All covenants and agreements contained herein that by their terms are to be performed in whole or in part, or that prohibit actions, subsequent to the Closing shall, solely to the extent such covenants and agreements are to be performed, or prohibit actions, subsequent to the Closing, survive the Closing in accordance with their terms. All other covenants and agreements contained herein shall not survive the Closing and shall thereupon terminate, including any Actions for damages in respect of any breach thereof.
14.2 Confidentiality.
(a) The Parties agree that the confidentiality agreement entered into by Buyer and Parent, on behalf of itself and Sellers, dated September 13, 2011 (“Confidentiality Agreement”) shall continue in full force and effect notwithstanding the execution and delivery by the Parties of this Agreement or the termination of this Agreement for any reason; provided, however, that disclosures permitted under this Agreement, including disclosures required to obtain the Regulatory Approvals or other public reporting requirements, shall not constitute a breach of the Confidentiality Agreement. The Confidentiality Agreement shall automatically terminate and be of no further force and effect immediately upon the Closing.
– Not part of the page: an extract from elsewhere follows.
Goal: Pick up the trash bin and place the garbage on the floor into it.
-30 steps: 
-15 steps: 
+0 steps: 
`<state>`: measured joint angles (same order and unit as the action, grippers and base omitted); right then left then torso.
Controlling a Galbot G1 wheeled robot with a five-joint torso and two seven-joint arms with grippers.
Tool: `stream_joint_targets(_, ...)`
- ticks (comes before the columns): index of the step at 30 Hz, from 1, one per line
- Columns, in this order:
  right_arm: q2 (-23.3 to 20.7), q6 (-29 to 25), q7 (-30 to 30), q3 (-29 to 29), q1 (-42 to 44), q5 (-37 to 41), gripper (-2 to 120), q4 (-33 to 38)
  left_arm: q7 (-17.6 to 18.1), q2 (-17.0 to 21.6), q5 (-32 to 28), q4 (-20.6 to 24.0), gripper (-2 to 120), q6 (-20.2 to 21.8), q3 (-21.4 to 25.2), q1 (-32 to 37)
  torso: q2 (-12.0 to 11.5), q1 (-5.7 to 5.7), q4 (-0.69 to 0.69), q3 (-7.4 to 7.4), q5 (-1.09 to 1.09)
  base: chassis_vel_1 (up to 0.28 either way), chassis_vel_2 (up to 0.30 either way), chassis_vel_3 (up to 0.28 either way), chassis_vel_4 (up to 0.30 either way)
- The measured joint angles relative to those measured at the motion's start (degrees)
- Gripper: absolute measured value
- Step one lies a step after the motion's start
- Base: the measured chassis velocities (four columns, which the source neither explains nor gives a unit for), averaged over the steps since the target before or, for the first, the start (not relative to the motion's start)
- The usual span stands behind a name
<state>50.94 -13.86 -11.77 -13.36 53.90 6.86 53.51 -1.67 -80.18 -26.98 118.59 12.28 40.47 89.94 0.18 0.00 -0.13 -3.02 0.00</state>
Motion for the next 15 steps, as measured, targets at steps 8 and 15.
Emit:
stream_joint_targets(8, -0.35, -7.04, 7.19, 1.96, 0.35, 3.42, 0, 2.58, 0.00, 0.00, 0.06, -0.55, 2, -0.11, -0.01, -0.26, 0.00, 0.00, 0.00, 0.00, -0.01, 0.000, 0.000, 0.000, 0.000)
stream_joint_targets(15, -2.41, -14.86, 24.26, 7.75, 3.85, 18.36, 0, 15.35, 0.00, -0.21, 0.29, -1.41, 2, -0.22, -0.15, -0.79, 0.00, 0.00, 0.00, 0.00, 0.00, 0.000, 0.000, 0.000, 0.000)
(b) For a period of one (1) year after the Closing Date, none of the Sellers nor any of their Key Employees shall, directly or indirectly, without the prior written consent of Buyer, disclose to any third party (other than each other and their respective Representatives) any confidential or proprietary information included in the Acquired Assets; provided that the foregoing restriction shall not (a) apply to any information generally available to, or known by, the public (other than as a result of disclosure in violation of this Section 14.2(b)), or (b) prohibit any disclosure (i) required by applicable Legal Requirements so long as, to the extent legally permissible and feasible, such Seller provides Buyer with reasonable prior notice of such disclosure and a reasonable opportunity to contest such disclosure or (ii) made in connection with the enforcement of any right or remedy relating to any of the Transaction Documents or the transactions contemplated thereby.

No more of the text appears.